The extraneous offense evidence started with the first witness, Ruby Cantu, who babysat [the complainant] starting in July of 2010. Ms. Cantu testified that in the first three weeks of child care, she did not notice any bruises or injuries on the [complainant]. When Ms. Cantu became ill and called [the complainant's mother] to say she would not be able to care for the [complainant], Ms. Cantu learned that [appellant, the boyfriend of the complaint's mother], would babysit. Thereafter, Ms. Cantu noticed the [complainant] had become more quiet and withdrawn. She also began to notice ever-more serious bruising.

In early September, when Ms. Cantu picked up the [complainant] from [her mother] at [her] workplace, she noticed bruises on the [complainant's] head and left arm. She drove [the complainant's mother] and the [complainant] to the hospital. She learned the next day that the [complainant's] arm was broken. [The mother's] explanation for the [complainant's] injuries did not make sense to Ms. Cantu. Ms. Cantu photographed the bruises she saw on [the complainant], called Children's Protective Services, and concocted an excuse for telling [the complainant's mother] that she could no longer babysit. This extraneous offense evidence all came before the jury with no objection, and no request for a limiting instruction and burden-of-proof instruction.

The State also offered evidence of extraneous acts of injury to the [complainant] through the testimony of forensic anthropologist Dr. Jennifer Love.
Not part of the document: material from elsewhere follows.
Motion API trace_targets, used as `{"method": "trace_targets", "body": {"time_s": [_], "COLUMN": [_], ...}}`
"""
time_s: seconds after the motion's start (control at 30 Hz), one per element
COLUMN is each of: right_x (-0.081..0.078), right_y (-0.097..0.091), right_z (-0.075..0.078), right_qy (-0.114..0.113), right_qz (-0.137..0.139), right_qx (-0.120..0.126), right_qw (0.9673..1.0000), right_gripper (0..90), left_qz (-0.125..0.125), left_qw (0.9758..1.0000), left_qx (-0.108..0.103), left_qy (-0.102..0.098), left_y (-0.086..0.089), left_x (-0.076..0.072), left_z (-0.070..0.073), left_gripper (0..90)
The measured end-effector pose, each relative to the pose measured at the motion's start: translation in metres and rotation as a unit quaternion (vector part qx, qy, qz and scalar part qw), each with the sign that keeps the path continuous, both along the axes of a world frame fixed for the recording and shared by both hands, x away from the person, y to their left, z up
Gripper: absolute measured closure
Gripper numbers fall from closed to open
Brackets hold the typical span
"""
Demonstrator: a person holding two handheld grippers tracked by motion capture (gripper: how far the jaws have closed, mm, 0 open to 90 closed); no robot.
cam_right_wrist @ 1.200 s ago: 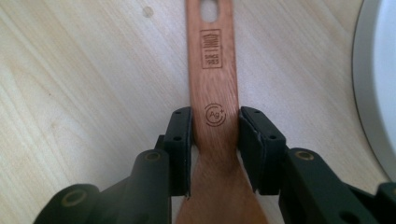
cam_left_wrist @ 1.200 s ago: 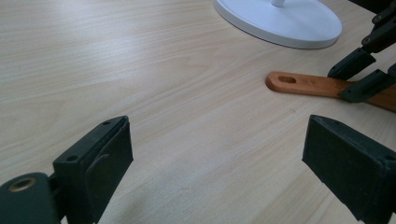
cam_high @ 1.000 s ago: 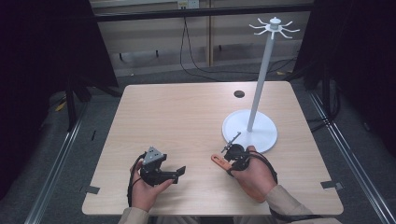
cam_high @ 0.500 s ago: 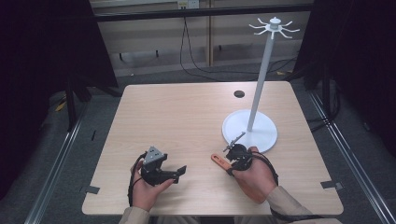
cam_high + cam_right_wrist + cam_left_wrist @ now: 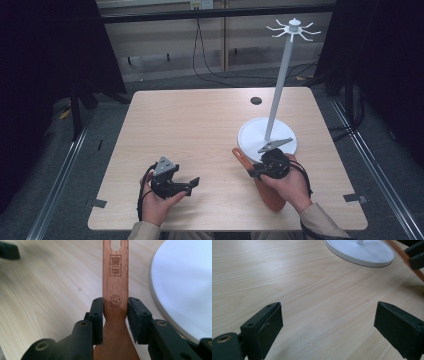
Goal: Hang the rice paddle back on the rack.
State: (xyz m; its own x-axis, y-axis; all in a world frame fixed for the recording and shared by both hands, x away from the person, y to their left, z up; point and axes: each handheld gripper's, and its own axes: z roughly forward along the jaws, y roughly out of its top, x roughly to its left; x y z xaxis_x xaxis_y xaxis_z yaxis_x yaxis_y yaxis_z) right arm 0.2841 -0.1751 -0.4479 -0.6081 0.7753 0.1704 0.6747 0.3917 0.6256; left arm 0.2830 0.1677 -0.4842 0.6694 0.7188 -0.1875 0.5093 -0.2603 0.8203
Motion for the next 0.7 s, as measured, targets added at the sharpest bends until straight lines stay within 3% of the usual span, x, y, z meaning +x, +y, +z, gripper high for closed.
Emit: {"method": "trace_targets", "body": {"time_s": [0.07,0.1,0.13,0.23,0.27,0.3,0.4,0.43,0.57,0.67,0.7], "right_x": [-0.002,-0.006,-0.006,-0.011,-0.011,-0.014,-0.016,-0.018,-0.020,-0.026,-0.026], "right_y": [-0.002,-0.005,-0.005,-0.014,-0.014,-0.018,-0.022,-0.027,-0.033,-0.039,-0.039], "right_z": [0.002,0.005,0.005,0.005,0.005,0.006,0.008,0.010,0.011,0.013,0.013], "right_qy": [-0.011,-0.029,-0.029,-0.050,-0.050,-0.069,-0.080,-0.093,-0.113,-0.147,-0.147], "right_qz": [-0.001,-0.007,-0.007,-0.022,-0.022,-0.029,-0.036,-0.043,-0.054,-0.062,-0.062], "right_qx": [0.008,0.018,0.018,0.055,0.055,0.073,0.085,0.100,0.115,0.135,0.135], "right_qw": [0.9999,0.9994,0.9994,0.9970,0.9970,0.9945,0.9925,0.9897,0.9854,0.9778,0.9778], "right_gripper": [66.9,66.9,66.9,66.9,66.9,66.9,66.9,66.9,66.9,66.9,66.9], "left_qz": [-0.001,-0.003,-0.003,-0.004,-0.004,-0.001,-0.003,-0.003,-0.001,-0.003,-0.003], "left_qw": [1.0000,1.0000,1.0000,1.0000,1.0000,1.0000,1.0000,1.0000,1.0000,1.0000,1.0000], "left_qx": [0.004,0.004,0.004,0.004,0.004,-0.003,0.001,0.001,-0.001,0.001,0.001], "left_qy": [-0.001,0.001,0.001,-0.001,-0.001,0.000,0.000,0.001,-0.001,-0.001,-0.001], "left_y": [0.000,0.000,0.000,0.000,0.000,-0.001,-0.001,-0.001,-0.002,-0.002,-0.002], "left_x": [0.000,0.000,0.000,0.000,0.000,-0.001,0.000,0.000,-0.001,-0.001,-0.001], "left_z": [0.000,-0.001,-0.001,0.000,0.000,0.000,0.000,0.000,0.001,0.001,0.001], "left_gripper": [8.3,8.3,8.3,8.3,8.3,8.3,8.3,8.3,8.3,8.1,7.7]}}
The State further bolstered its theory that [appellant] was responsible for the extraneous offenses—and the [complainant's] death—through the testimony of assistant medical examiner Dr. Ana Lopez, and her records.

(Emphasis added) (internal citations omitted.)

In sum, appellant complains that the jury heard evidence that Cantu (1) observed that the complainant became “more quiet and withdrawn” and had “ever-more-serious bruising” after appellant had babysat her in July 2010; (2) observed, after picking up the complainant from her mother on September 7, 2010, that the complainant had bruising on her head and left arm; (3) learned, after driving the complainant and her mother to the hospital, that the complainant's arm had been broken; and (4) did not think the mother's explanation for the complainant's injuries “ma[d]e sense.” Characterizing the above evidence as “extraneous offense evidence,” appellant complains that it “all came before the jury with no objection, and no request for a limiting instruction and burden of proof instruction.” Appellant also generally complains about the testimony of Drs. Love and Lopez about “extraneous acts of injury to the [complainant].” However, while he does provide one record cite for the testimony of each doctor, a review of the portion of the record cited does not reveal any testimony about an extraneous offense, wrong, or bad act committed by appellant.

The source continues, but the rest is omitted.